## Problem to solve
Each entry must be given again exactly as it appears, with images excluded.

Saved data entries
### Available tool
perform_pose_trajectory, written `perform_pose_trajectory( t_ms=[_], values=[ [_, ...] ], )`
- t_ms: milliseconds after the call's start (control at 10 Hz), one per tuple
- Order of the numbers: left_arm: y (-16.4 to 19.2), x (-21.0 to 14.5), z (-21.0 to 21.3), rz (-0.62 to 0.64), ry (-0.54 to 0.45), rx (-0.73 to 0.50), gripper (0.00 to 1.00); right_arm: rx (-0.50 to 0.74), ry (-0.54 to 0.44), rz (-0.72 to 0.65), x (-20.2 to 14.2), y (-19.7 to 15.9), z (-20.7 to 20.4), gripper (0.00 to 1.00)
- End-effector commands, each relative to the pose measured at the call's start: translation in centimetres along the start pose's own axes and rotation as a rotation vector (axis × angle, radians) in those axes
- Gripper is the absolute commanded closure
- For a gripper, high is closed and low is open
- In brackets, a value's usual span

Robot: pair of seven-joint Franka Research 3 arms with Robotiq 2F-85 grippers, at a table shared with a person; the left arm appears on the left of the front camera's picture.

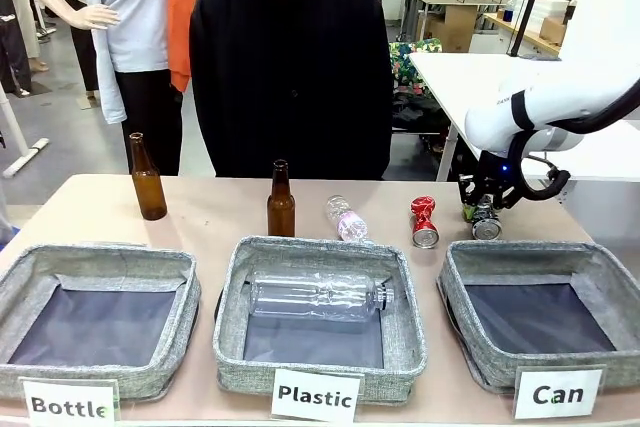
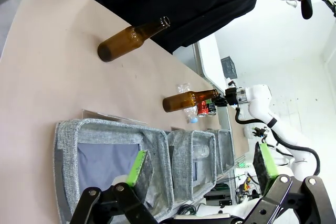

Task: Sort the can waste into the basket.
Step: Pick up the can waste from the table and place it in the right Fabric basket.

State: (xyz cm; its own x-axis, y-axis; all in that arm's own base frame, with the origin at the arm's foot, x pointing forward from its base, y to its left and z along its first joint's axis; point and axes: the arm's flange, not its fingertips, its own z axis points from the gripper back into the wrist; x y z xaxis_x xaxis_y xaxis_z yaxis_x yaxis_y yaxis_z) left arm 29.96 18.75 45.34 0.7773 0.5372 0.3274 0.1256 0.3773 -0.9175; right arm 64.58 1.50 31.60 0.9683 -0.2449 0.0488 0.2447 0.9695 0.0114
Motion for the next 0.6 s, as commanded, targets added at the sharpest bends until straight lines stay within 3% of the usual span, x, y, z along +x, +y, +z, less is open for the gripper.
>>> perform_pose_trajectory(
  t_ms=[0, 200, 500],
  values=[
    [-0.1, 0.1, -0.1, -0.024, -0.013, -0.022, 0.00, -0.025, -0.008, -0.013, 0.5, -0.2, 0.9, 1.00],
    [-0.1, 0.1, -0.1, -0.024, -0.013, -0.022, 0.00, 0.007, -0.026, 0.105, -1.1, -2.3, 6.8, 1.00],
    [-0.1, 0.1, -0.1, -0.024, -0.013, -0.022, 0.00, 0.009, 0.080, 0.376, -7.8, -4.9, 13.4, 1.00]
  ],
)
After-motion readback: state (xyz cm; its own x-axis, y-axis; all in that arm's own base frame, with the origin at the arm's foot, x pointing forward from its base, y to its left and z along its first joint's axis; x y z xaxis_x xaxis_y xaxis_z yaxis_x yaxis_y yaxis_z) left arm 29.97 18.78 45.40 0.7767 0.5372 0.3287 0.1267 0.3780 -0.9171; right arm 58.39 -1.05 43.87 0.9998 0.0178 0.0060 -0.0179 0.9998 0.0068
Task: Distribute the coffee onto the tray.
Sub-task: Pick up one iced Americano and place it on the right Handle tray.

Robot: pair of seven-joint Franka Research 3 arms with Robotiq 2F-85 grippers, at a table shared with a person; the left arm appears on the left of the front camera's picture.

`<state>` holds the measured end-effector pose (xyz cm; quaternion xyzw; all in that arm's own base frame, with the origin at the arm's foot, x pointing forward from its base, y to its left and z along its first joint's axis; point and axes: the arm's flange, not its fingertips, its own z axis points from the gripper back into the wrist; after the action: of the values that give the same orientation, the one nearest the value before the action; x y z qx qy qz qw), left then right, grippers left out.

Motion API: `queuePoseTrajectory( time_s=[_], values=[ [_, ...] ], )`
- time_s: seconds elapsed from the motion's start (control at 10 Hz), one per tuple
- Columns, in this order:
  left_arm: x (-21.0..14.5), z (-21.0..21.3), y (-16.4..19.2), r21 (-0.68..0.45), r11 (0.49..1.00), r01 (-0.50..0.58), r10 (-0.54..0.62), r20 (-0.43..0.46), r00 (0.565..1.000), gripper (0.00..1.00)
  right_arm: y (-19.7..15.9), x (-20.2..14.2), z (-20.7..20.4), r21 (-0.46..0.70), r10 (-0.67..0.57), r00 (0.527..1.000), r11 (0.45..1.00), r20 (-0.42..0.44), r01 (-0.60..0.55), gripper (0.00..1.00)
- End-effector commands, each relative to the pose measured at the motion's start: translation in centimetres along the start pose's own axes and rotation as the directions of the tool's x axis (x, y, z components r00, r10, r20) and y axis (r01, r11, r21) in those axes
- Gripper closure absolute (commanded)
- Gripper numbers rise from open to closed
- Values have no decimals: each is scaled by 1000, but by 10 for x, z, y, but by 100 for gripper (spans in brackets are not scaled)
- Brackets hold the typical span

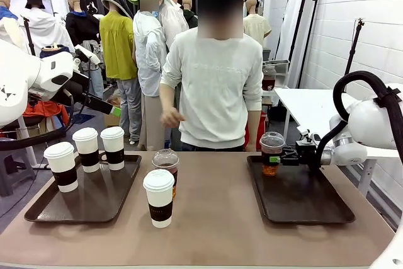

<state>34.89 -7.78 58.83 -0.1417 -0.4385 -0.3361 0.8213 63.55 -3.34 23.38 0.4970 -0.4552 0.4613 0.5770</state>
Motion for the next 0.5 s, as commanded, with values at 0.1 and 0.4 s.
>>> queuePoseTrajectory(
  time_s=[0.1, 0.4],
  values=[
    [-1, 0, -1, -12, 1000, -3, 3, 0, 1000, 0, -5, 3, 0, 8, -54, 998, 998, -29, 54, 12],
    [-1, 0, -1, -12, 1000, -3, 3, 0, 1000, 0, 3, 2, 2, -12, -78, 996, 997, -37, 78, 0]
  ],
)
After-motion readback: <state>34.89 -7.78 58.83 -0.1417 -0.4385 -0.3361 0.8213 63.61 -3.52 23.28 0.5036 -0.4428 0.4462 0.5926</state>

## Written solution
### Available tool
perform_pose_trajectory, written `perform_pose_trajectory( t_ms=[_], values=[ [_, ...] ], )`
- t_ms: milliseconds after the call's start (control at 10 Hz), one per tuple
- Order of the numbers: left_arm: y (-16.4 to 19.2), x (-21.0 to 14.5), z (-21.0 to 21.3), rz (-0.62 to 0.64), ry (-0.54 to 0.45), rx (-0.73 to 0.50), gripper (0.00 to 1.00); right_arm: rx (-0.50 to 0.74), ry (-0.54 to 0.44), rz (-0.72 to 0.65), x (-20.2 to 14.2), y (-19.7 to 15.9), z (-20.7 to 20.4), gripper (0.00 to 1.00)
- End-effector commands, each relative to the pose measured at the call's start: translation in centimetres along the start pose's own axes and rotation as a rotation vector (axis × angle, radians) in those axes
- Gripper is the absolute commanded closure
- For a gripper, high is closed and low is open
- In brackets, a value's usual span

Robot: pair of seven-joint Franka Research 3 arms with Robotiq 2F-85 grippers, at a table shared with a person; the left arm appears on the left of the front camera's picture.


Task: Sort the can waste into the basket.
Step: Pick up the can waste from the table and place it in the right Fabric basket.

State: (xyz cm; its own x-axis, y-axis; all in that arm's own base frame, with the origin at the arm's foot, x pointing forward from its base, y to its left and z along its first joint's axis; point and axes: the arm's flange, not its fingertips, its own z axis points from the gripper back into the wrist; x y z xaxis_x xaxis_y xaxis_z yaxis_x yaxis_y yaxis_z) left arm 29.96 18.75 45.34 0.7773 0.5372 0.3274 0.1256 0.3773 -0.9175; right arm 64.58 1.50 31.60 0.9683 -0.2449 0.0488 0.2447 0.9695 0.0114
Motion for the next 0.6 s, as commanded, targets added at the sharpest bends until straight lines stay within 3% of the usual span, x, y, z along +x, +y, +z, less is open for the gripper.
>>> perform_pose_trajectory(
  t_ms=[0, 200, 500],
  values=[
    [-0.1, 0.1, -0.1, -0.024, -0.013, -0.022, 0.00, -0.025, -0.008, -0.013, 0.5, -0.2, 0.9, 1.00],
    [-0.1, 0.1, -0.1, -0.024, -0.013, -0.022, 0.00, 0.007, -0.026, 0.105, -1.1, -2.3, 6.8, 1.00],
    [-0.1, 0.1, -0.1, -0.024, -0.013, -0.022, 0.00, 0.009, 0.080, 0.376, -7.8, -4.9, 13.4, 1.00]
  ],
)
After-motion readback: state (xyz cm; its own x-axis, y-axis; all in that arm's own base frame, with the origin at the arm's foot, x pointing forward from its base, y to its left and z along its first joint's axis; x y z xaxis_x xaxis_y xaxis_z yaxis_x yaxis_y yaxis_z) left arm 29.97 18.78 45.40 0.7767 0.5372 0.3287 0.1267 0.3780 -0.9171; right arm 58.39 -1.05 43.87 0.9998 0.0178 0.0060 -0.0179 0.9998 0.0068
Task: Distribute the coffee onto the tray.
Sub-task: Pick up one iced Americano and place it on the right Handle tray.

Robot: pair of seven-joint Franka Research 3 arms with Robotiq 2F-85 grippers, at a table shared with a person; the left arm appears on the left of the front camera's picture.

`<state>` holds the measured end-effector pose (xyz cm; quaternion xyzw; all in that arm's own base frame, with the origin at the arm's foot, x pointing forward from its base, y to its left and z along its first joint's axis; point and axes: the arm's flange, not its fingertips, its own z axis points from the gripper back into the wrist; after the action: of the values that give the same orientation, the one nearest the value before the action; x y z qx qy qz qw), left then right, grippers left out.

Motion API: `queuePoseTrajectory( time_s=[_], values=[ [_, ...] ], )`
- time_s: seconds elapsed from the motion's start (control at 10 Hz), one per tuple
- Columns, in this order:
  left_arm: x (-21.0..14.5), z (-21.0..21.3), y (-16.4..19.2), r21 (-0.68..0.45), r11 (0.49..1.00), r01 (-0.50..0.58), r10 (-0.54..0.62), r20 (-0.43..0.46), r00 (0.565..1.000), gripper (0.00..1.00)
  right_arm: y (-19.7..15.9), x (-20.2..14.2), z (-20.7..20.4), r21 (-0.46..0.70), r10 (-0.67..0.57), r00 (0.527..1.000), r11 (0.45..1.00), r20 (-0.42..0.44), r01 (-0.60..0.55), gripper (0.00..1.00)
- End-effector commands, each relative to the pose measured at the motion's start: translation in centimetres along the start pose's own axes and rotation as the directions of the tool's x axis (x, y, z components r00, r10, r20) and y axis (r01, r11, r21) in those axes
- Gripper closure absolute (commanded)
- Gripper numbers rise from open to closed
- Values have no decimals: each is scaled by 1000, but by 10 for x, z, y, but by 100 for gripper (spans in brackets are not scaled)
- Brackets hold the typical span


<state>34.89 -7.78 58.83 -0.1417 -0.4385 -0.3361 0.8213 63.55 -3.34 23.38 0.4970 -0.4552 0.4613 0.5770</state>
Motion for the next 0.5 s, as commanded, with values at 0.1 and 0.4 s.
>>> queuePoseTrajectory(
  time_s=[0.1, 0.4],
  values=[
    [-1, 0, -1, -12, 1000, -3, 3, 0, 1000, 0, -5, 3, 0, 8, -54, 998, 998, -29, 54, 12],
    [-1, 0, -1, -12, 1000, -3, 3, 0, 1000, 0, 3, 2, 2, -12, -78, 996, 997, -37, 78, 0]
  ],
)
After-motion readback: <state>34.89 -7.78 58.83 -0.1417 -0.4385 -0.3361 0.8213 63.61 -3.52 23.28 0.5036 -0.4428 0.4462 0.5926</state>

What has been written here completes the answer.